■ **What is being asked**: Only the text belongs in the copy: retype each record exactly as it appears.

■ **Entries provided**:
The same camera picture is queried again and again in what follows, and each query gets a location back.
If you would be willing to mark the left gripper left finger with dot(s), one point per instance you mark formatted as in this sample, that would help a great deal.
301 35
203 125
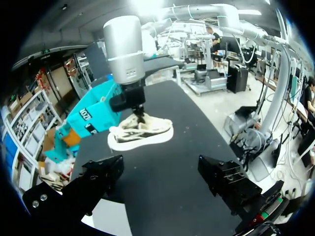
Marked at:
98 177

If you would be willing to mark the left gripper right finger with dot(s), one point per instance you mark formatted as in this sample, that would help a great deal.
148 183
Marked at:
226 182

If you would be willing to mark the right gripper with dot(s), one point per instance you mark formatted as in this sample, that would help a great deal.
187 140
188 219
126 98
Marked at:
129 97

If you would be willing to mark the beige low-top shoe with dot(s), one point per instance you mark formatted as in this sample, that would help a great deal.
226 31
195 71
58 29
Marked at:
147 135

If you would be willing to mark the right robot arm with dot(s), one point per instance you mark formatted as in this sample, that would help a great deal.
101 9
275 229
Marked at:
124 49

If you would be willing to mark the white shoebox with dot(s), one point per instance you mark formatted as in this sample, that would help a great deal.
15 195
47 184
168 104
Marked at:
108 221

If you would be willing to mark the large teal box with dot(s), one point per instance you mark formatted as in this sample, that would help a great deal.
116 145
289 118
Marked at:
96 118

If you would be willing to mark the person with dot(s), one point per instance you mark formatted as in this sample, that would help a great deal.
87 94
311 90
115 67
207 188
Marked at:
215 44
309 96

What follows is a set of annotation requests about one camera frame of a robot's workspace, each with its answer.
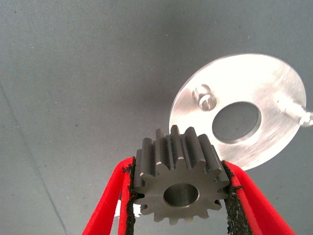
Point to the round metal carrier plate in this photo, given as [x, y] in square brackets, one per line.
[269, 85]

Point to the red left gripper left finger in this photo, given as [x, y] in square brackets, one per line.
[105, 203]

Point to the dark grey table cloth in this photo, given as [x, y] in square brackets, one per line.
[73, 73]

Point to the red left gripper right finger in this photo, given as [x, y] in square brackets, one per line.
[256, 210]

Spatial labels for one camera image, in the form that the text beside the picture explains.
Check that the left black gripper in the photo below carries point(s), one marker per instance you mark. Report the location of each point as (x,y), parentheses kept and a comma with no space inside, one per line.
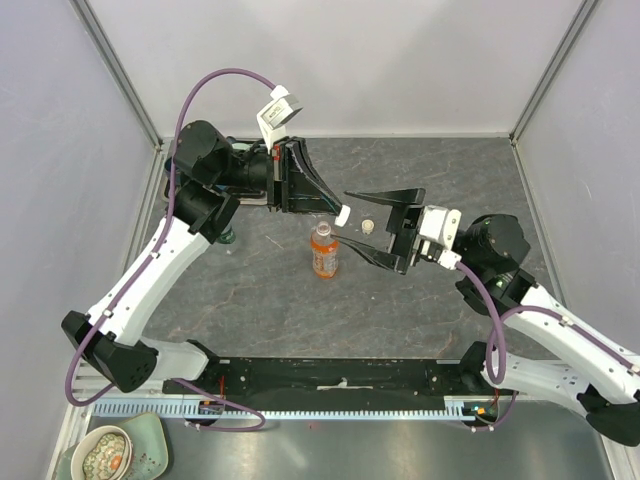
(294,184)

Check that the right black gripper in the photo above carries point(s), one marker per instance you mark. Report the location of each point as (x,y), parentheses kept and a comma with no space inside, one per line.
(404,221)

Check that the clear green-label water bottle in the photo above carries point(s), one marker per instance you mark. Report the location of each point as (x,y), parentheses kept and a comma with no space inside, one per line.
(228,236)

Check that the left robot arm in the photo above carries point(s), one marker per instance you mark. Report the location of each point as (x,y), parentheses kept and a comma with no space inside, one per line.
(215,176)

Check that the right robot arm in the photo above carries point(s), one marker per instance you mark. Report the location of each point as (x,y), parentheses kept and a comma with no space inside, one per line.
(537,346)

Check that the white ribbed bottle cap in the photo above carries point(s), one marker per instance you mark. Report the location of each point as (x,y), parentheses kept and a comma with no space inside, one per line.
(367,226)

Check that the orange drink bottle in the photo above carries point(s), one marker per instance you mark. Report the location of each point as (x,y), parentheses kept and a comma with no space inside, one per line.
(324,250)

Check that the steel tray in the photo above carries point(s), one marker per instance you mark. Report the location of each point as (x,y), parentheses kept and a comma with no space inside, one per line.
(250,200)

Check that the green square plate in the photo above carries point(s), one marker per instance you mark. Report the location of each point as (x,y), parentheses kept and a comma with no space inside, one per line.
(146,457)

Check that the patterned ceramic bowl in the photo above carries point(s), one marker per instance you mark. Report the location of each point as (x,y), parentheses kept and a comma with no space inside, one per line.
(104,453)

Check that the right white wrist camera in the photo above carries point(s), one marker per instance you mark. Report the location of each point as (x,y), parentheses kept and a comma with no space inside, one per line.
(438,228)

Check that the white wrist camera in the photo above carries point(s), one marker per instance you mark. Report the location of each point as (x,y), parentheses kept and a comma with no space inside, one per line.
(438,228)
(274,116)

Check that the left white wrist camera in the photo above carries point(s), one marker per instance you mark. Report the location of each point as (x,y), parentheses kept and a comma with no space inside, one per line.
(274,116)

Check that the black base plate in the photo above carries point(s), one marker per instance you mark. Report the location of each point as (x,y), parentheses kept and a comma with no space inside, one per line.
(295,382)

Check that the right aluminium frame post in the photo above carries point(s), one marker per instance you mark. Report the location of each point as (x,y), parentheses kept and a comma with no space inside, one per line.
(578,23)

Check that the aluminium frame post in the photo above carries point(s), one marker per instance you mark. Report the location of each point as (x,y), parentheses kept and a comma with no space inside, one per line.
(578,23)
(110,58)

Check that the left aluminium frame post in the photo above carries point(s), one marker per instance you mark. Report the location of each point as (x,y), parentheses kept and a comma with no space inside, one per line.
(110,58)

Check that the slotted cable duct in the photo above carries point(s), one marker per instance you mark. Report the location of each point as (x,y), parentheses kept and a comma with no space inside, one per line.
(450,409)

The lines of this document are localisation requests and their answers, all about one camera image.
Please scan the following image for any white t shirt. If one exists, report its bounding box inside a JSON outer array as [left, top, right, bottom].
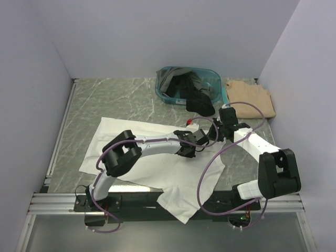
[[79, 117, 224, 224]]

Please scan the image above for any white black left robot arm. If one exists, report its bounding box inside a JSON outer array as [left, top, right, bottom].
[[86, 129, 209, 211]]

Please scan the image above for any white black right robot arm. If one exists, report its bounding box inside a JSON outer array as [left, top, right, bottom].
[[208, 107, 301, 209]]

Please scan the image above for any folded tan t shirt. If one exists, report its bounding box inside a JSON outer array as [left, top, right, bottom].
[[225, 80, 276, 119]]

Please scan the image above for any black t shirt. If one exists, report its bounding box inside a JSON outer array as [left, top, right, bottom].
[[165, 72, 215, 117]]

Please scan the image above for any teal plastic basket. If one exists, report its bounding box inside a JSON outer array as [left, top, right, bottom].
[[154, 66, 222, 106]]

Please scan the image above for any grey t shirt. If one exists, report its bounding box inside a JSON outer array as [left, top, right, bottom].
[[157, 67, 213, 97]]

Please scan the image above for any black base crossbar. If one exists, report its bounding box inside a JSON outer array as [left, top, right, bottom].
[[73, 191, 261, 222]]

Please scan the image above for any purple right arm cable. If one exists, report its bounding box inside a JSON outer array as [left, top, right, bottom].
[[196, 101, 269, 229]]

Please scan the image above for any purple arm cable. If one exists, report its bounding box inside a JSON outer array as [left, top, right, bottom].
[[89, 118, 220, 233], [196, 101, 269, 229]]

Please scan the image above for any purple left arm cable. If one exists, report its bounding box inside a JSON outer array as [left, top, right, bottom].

■ **The answer**:
The same camera picture is queried again and again in what follows, and each query gets a location back.
If you would be willing to mark the left gripper left finger with dot(s), one point per instance you mark formatted as in this sample, that would help a great deal.
301 35
203 125
Marked at:
98 177

If you would be willing to mark the left gripper right finger with dot(s), one point per instance you mark formatted as in this sample, that would help a great deal.
148 183
Marked at:
226 182

If you would be willing to mark the right gripper with dot(s), one point per instance you mark formatted as in this sample, that would help a great deal.
187 140
188 219
126 98
Marked at:
129 97

If you would be willing to mark the beige low-top shoe with dot(s), one point per instance you mark formatted as in this sample, that would help a great deal.
226 31
195 71
58 29
Marked at:
147 135

If you would be willing to mark the right robot arm with dot(s), one point per instance you mark formatted as in this sample, that would help a great deal.
101 9
275 229
Marked at:
124 49

If you would be willing to mark the white shoebox with dot(s), one point per instance you mark formatted as in this sample, that would help a great deal.
15 195
47 184
168 104
Marked at:
108 221

If you would be willing to mark the large teal box with dot(s), one point per instance you mark formatted as in this sample, that would help a great deal.
116 145
289 118
Marked at:
96 118

If you would be willing to mark the person with dot(s), one point per instance you mark formatted as in this sample, that would help a great deal.
87 94
311 90
115 67
207 188
Marked at:
215 44
309 96

What follows is a set of annotation requests about one camera frame of a robot's workspace, each with its answer.
Point to the round metal carrier plate in this photo, given as [x, y] in square brackets, one per line.
[269, 85]

Point to the red left gripper left finger in this photo, given as [x, y] in square brackets, one per line.
[105, 203]

Point to the dark grey table cloth in this photo, given as [x, y] in square brackets, one per line.
[73, 73]

Point to the red left gripper right finger in this photo, given as [x, y] in square brackets, one per line.
[256, 210]

Spatial labels for one camera image, in the form that the text beside the picture explains.
Check that the left black gripper in the photo below carries point(s), one marker per instance you mark. Report the location of each point as (x,y), parentheses kept and a comma with no space inside, one per line.
(294,184)

Check that the right black gripper in the photo above carries point(s), one marker per instance you mark. Report the location of each point as (x,y), parentheses kept and a comma with no space inside, one per line.
(404,221)

Check that the clear green-label water bottle in the photo above carries point(s), one marker per instance you mark. Report the location of each point as (x,y), parentheses kept and a comma with no space inside, one per line.
(228,236)

Check that the left robot arm in the photo above carries point(s), one marker per instance you mark. Report the location of each point as (x,y), parentheses kept and a comma with no space inside, one per line.
(215,176)

Check that the right robot arm in the photo above carries point(s), one marker per instance you mark. Report the location of each point as (x,y), parentheses kept and a comma with no space inside, one per line.
(537,346)

Check that the white ribbed bottle cap in the photo above carries point(s), one marker per instance you mark. Report the location of each point as (x,y), parentheses kept and a comma with no space inside, one per line.
(367,226)

Check that the orange drink bottle in the photo above carries point(s), one marker per instance you mark. Report the location of each point as (x,y), parentheses kept and a comma with no space inside, one per line.
(324,250)

Check that the steel tray in the photo above carries point(s), one marker per instance you mark. Report the location of each point as (x,y), parentheses kept and a comma with no space inside, one per line.
(250,200)

Check that the green square plate in the photo above carries point(s), one marker per instance you mark. Report the location of each point as (x,y), parentheses kept and a comma with no space inside, one per line.
(146,457)

Check that the patterned ceramic bowl in the photo above carries point(s), one marker per instance you mark. Report the location of each point as (x,y), parentheses kept and a comma with no space inside, one per line.
(104,453)

Check that the right white wrist camera in the photo above carries point(s), one marker per instance you mark. Report the location of each point as (x,y), parentheses kept and a comma with no space inside, one per line.
(438,228)

Check that the white wrist camera in the photo above carries point(s), one marker per instance you mark. Report the location of each point as (x,y), parentheses kept and a comma with no space inside, one per line.
(438,228)
(274,116)

Check that the left white wrist camera in the photo above carries point(s), one marker per instance you mark. Report the location of each point as (x,y), parentheses kept and a comma with no space inside, one per line.
(274,116)

Check that the black base plate in the photo above carries point(s), one marker per instance you mark. Report the location of each point as (x,y), parentheses kept and a comma with no space inside, one per line.
(295,382)

Check that the right aluminium frame post in the photo above carries point(s), one marker per instance you mark. Report the location of each point as (x,y), parentheses kept and a comma with no space inside, one per line.
(578,23)

Check that the aluminium frame post in the photo above carries point(s), one marker per instance you mark. Report the location of each point as (x,y), parentheses kept and a comma with no space inside, one per line.
(578,23)
(110,58)

Check that the left aluminium frame post in the photo above carries point(s), one marker per instance you mark. Report the location of each point as (x,y), parentheses kept and a comma with no space inside, one per line.
(110,58)

Check that the slotted cable duct in the photo above carries point(s), one marker per instance you mark. Report the location of each point as (x,y), parentheses kept and a comma with no space inside, one per line.
(450,409)

The lines of this document are localisation requests and their answers, all about one camera image.
Please scan the following image for any white t shirt. If one exists, report its bounding box inside a JSON outer array as [left, top, right, bottom].
[[79, 117, 224, 224]]

Please scan the image above for any white black left robot arm. If one exists, report its bounding box inside a JSON outer array as [left, top, right, bottom].
[[86, 129, 209, 211]]

Please scan the image above for any white black right robot arm. If one exists, report its bounding box inside a JSON outer array as [left, top, right, bottom].
[[208, 107, 301, 209]]

Please scan the image above for any folded tan t shirt. If one exists, report its bounding box inside a JSON outer array as [left, top, right, bottom].
[[225, 80, 276, 119]]

Please scan the image above for any black t shirt. If one exists, report its bounding box inside a JSON outer array as [left, top, right, bottom].
[[165, 72, 215, 117]]

Please scan the image above for any teal plastic basket. If one exists, report its bounding box inside a JSON outer array as [left, top, right, bottom].
[[154, 66, 222, 106]]

Please scan the image above for any grey t shirt. If one exists, report its bounding box inside a JSON outer array as [left, top, right, bottom].
[[157, 67, 213, 97]]

Please scan the image above for any black base crossbar. If one exists, report its bounding box inside a JSON outer array as [left, top, right, bottom].
[[73, 191, 261, 222]]

Please scan the image above for any purple right arm cable. If one exists, report its bounding box inside a JSON outer array as [left, top, right, bottom].
[[196, 101, 269, 229]]

Please scan the image above for any purple arm cable. If one exists, report its bounding box inside a JSON outer array as [left, top, right, bottom].
[[89, 118, 220, 233], [196, 101, 269, 229]]

Please scan the image above for any purple left arm cable. If one exists, report its bounding box inside a JSON outer array as [left, top, right, bottom].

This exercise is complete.